A visual journal of sailing voyages completed in our Flicka 20, Heart of Gold.

Click on a photo to open the collection

Beginning the voyage north

After a couple of years being moored down in Tasmania, it was time for Heart of Gold to sail north, closer to home. This post skips ahead from the last Flinders Island blog post. Many adventures were had sailing the waters of Tasmania for a couple of years, those stories will come later.

Heart in a temporary berth at the Royal Yacht Club of Tasmania in Hobart.

Before setting off, there were a few boat jobs to be done including re-tensioning the rig and installing a new gas solenoid.

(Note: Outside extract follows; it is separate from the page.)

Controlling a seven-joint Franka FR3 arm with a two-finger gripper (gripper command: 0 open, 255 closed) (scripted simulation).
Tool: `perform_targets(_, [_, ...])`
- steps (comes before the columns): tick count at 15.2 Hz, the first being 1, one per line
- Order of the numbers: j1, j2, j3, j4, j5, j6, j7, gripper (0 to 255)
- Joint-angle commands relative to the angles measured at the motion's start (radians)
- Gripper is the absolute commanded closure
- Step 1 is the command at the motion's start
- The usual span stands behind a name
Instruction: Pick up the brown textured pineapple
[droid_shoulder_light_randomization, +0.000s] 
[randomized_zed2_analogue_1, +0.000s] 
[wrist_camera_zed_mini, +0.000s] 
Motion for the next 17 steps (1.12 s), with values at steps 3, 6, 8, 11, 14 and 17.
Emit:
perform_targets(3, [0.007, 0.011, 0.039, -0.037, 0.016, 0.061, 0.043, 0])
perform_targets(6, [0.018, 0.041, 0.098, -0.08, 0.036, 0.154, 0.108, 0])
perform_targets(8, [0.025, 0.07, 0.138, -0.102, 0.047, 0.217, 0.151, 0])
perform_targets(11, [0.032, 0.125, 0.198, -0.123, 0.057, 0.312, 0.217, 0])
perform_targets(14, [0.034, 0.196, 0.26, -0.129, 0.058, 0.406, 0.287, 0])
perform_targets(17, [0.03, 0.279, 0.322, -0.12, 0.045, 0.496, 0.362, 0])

I’d never had the rig properly tensioned on Heart of Gold since the relaunch. We tightened the stays when we stepped the mast to what we felt seemed right and hadn’t adjusted them much since. After a couple seasons sailing in Tassie including a Bass Strait crossing, the mast was ‘pumping’ a little whilst going to windward in strong winds (say 23 - 28 knots) with the new staysail on the furler. In those conditions I would run two reefs in the main and play with the staysail area depending on strength. On one occasion in spring we were sailing down to Southport into a strong south westerly and the pumping was noticable. We tacked into a 20+ knot headwind entering Southport on dark, where a large boat from the fish farms was following behind us and used their floodlights to light up the passage as we came into port.

After noticing the flex in the mast and feeling the reverberations throughout the boat, I wanted to have full confidence before crossing Bass Strait again so I had a rigger come down to re-tension the rig properly before setting off. There were some new, small cracks above the compression arch from where the mast had been pumping. I also had a new aluminium spinnaker pole made up.

I sailed up from Kettering to Hobart to meet Beck who was coming to cruise the East Coast for a couple of weeks. I’d stayed a couple of times at the Royal Yacht Club of Tasmania which was a great base right in town. Hobart is one of those historical port cities that has a real connection to the sea and a lot of history to Australia’s seafaring past. It’s a great place to explore on foot from the marina.

Our track exploring the sheltered waters around Hobart and entering the Denison Canal at Dunalley.

Built by convict labour in 1833, the Iron Pot lighthouse is the oldest in Tasmania

Norfolk Bay

Cormorant in flight.

Lime Bay anchorage

White bellied sea eagle watches over

Little garfish being chased by something bigger; and a Little penguin

We slowly cruised our way from the Lime bay ruins, up through the Denison Canal to Dunalley where we anchored for the night before continuing on to Maria Island

Convict ruins at Lime Bay. Convicts were kept in cells here mining coal from the seams. The mine was eventually shut down, partly because homosexuality amongst the convicts which didn’t sit well with those in power at the times.